Top of INFORMATION PROVIDED

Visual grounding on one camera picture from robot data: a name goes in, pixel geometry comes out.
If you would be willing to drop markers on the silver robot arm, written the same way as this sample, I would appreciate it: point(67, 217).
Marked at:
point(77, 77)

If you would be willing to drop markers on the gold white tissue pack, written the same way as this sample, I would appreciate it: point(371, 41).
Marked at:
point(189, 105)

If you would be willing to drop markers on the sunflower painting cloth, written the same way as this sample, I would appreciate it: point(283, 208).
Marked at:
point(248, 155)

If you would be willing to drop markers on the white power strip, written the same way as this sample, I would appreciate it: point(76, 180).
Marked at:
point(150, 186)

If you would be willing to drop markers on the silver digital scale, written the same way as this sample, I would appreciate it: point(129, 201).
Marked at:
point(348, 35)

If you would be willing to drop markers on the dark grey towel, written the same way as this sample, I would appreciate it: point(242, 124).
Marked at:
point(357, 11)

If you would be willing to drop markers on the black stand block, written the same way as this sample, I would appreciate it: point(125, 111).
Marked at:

Bottom of INFORMATION PROVIDED

▶ ASSIGNMENT
Your answer must be an exact transcription of the lines from the one containing "If you would be willing to drop markers on the white" through the last line of the records above, and nothing else.

▶ TASK RESPONSE
If you would be willing to drop markers on the white power strip, written the same way as this sample, I would appreciate it: point(76, 180).
Marked at:
point(150, 186)

If you would be willing to drop markers on the silver digital scale, written the same way as this sample, I would appreciate it: point(129, 201).
Marked at:
point(348, 35)

If you would be willing to drop markers on the dark grey towel, written the same way as this sample, I would appreciate it: point(242, 124).
Marked at:
point(357, 11)

If you would be willing to drop markers on the black stand block, written the same way as this sample, I would appreciate it: point(125, 111).
Marked at:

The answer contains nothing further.